Blick in die Alleestraße in Höhe des Kreisgymnasiums. Der unscheinbare graue Kasten unterhalb des Tempo-30-Verkehrsschildes ist vom Straßenverkehrsamt für einige Tage angebracht worden, um aktuelle Verkehrszahlen zu erhalten. Foto: Stefan Küppers

Die Stadtverwaltung hat für die Sitzung des Bau- und Verkehrsausschusses am 18. Februar eine Beschlussvorlage erarbeitet, die nach massiven Bedenken unter anderem von Aufsichtsbehörden gegen die bisherige Umbauplanung nunmehr die Erstellung einer dritten Vorplanung für die Alleestraße vorsieht, deren Kernpunkt die Markierung von beidseitigen Fahrradschutzstreifen im Fahrbahnbereich ist. Das wäre eine Schutzstreifen-Lösung wie sie zum Teil schon in der unteren Bahnhofstraße praktiziert wird. Die Kosten für diese erneute werden mit 12.000 Euro beziffert.

Widerstand aus der CDU gegen weitere Vorplanungen

Gegen weitere Vorplanungen hat sich bereits Widerstand aus der CDU artikuliert, stattdessen solle man weitere Verkehrszählungen abwarten und in Ruhe einen Generalsverkehrsplan mit Betrachtung aller Verkehre angehen.
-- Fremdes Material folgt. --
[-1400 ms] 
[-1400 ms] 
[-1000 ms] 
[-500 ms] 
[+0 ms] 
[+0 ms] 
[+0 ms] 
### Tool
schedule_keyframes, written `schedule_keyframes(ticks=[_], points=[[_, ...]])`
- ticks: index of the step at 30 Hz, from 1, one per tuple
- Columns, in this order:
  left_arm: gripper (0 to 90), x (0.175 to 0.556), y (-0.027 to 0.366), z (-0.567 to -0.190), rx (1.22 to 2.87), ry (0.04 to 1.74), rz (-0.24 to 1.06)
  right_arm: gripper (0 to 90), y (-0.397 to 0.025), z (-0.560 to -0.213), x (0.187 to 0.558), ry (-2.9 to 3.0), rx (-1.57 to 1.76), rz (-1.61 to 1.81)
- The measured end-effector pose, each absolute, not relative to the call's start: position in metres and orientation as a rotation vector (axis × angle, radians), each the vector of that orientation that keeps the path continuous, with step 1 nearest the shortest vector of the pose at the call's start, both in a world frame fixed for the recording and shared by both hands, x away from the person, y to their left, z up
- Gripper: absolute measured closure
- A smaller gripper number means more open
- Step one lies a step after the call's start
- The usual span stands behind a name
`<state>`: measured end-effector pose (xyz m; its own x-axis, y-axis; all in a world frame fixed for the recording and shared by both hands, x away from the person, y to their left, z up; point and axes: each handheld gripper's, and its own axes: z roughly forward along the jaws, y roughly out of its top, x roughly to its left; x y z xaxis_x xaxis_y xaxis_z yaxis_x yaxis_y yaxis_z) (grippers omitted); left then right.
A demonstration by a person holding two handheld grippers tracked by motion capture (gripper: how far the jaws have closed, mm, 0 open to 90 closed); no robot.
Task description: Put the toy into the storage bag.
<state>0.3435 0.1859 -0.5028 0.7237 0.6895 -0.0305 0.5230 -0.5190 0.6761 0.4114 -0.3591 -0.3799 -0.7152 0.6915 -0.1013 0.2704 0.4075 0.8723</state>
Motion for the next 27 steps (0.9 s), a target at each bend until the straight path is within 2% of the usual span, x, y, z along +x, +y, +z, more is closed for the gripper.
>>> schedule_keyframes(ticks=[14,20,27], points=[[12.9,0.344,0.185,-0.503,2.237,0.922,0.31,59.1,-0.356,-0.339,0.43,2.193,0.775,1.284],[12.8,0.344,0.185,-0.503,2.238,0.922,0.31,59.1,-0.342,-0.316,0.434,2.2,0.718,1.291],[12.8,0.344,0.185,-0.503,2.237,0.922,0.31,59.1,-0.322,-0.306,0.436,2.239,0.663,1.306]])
Aus Sicht der Bürgerinitiative Alleestraße ist das Vorantreiben einer weiteren Planung ohne Gesamtbetrachtung „unseriös“, zumal für den jetzigen Zustand der Alleestraße Bestandsschutz gelte. Sprecher Helmut Rose empfindet es als ein „abgekartetes Spiel“, dass dem im Bürgerworkshop breit artikulierten Sicherheitsbedürfnis, nicht im Straßenbereich Rad fahren zu müssen, nun nicht gefolgt werden soll.

Der neuen Verwaltungsvorlage (einsehbar über das Ratsinformationssystem auf der Homepage der Stadt Halle) sind ausführliche Stellungnahmen der beteiligten Behörden beigefügt. Diese setzen sich überwiegend kritisch mit der Umbauplanung des Verkehrsplanungsbüros Kaulen auseinander.

„Gefährdungspotenzial für den Radverkehr“ und „große Sicherheitsbedenken“

Im Statement der Bezirksregierung ist zum Beispiel von „Gefährdungspotenzial für den Radverkehr“ sowie „großen Sicherheitsbedenken“ bezüglich der Verkehrssituation am Gymnasium die Rede. Die Bezirksregierung unterstützt dabei die Idee von durchgängigen Radfahrstreifen. Das Straßenverkehrsamt lehnt die Ausweisung von separierten, benutzungspflichtigen Radwegen an der Alleestraße ab. Auch die Kreispolizeibehörde sieht die von Kaulen vorgelegte Planung mit Radwegen auf Nebenanlagen kritisch, da sie zu viele Risiken für Verkehrsunfälle berge.

Von der Feuerwehr sieht man sich zu einer Stellungnahme zur Alleestraße nicht in der Lage, solange kein Gesamtkonzept für den Innenstadtbereich vorliege. Wehrführer Wilhelm Köhne gibt jedoch zu bedenken, dass eine generelle Herabsetzung der Durchschnittsgeschwindigkeit in Halle nicht zielführend sei, um die Zeitvorgaben aus dem Brandschutzbedarfsplan einhalten zu können. Kritisch sei dies insbesondere für Einsatzkräfte, die sich bei Alarmierung auf dem Weg zum Gerätehaus befinden, und sich nicht mit Blaulicht oder Martinshorn bemerkbar machen könnten.

Unter weiteren privaten Stellungnahmen ist auch die eines Arztes, der bei dem in dem Kaulen-Entwurf geplanten Wegfall von Parkplätzen an der Alleestraße eine existenzielle Bedrohung für den weiteren Praxisbetrieb sieht. Hausarztpraxen würden in erheblichem Maße von älteren Patienten frequentiert, die wegen ihrer eingeschränkten Mobilität auf ihr Auto und auch Parkplätze angewiesen seien.